Lines from the one containing "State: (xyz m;" through the end of the data below are to be transcribed exactly; leave out all others.

Start of Given information

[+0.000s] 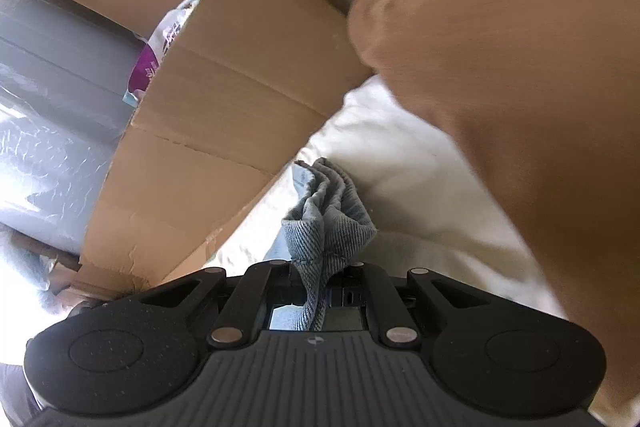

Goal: Fold clothes

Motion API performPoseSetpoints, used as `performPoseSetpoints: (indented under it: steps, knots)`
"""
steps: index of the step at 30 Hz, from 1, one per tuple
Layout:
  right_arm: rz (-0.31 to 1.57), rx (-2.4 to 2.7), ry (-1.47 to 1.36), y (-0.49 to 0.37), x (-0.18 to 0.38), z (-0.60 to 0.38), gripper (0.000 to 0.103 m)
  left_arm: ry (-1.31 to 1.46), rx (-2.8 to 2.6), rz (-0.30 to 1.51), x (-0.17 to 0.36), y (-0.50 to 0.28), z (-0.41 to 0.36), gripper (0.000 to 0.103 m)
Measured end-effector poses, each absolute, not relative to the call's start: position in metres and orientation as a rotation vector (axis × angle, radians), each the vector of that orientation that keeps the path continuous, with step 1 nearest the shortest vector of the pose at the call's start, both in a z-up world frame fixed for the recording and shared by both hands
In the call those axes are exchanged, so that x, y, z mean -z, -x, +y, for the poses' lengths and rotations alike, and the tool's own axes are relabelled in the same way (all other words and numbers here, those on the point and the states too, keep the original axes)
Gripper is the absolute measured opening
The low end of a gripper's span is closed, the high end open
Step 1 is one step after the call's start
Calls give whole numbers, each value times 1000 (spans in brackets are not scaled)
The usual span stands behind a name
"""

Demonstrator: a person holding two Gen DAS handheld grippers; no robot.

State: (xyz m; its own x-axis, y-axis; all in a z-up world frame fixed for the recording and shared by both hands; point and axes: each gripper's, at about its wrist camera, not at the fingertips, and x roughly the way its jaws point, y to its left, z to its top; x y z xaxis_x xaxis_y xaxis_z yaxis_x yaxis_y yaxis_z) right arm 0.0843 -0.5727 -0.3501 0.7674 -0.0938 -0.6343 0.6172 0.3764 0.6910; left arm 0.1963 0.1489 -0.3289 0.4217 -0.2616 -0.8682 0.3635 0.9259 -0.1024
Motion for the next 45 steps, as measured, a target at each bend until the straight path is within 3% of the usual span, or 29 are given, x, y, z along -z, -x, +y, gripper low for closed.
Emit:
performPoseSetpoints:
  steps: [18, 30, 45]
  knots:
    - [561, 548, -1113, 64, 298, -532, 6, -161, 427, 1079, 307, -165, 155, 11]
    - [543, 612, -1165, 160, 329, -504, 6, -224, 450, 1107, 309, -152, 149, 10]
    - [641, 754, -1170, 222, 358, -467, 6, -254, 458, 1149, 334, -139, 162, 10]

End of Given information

Written solution:
State: (xyz m; its own x-axis, y-axis; all in a z-up world frame fixed for the recording and shared by both hands; point and axes: each gripper's, at about its wrist camera, not at the fingertips, and x roughly the way its jaws point, y to its left, z to its top; x y z xaxis_x xaxis_y xaxis_z yaxis_x yaxis_y yaxis_z) right arm 0.0843 -0.5727 -0.3501 0.7674 -0.0938 -0.6343 0.6172 0.3764 0.6910; left arm 0.1963 0.1489 -0.3289 0.4217 -0.2616 -0.8682 0.3635 0.9259 -0.1024
Motion for the next 45 steps, as measured, a target at each bend until the straight path is within 3% of the usual span, or 29 are given, x, y, z along -z, -x, +y, gripper low for closed.
Emit:
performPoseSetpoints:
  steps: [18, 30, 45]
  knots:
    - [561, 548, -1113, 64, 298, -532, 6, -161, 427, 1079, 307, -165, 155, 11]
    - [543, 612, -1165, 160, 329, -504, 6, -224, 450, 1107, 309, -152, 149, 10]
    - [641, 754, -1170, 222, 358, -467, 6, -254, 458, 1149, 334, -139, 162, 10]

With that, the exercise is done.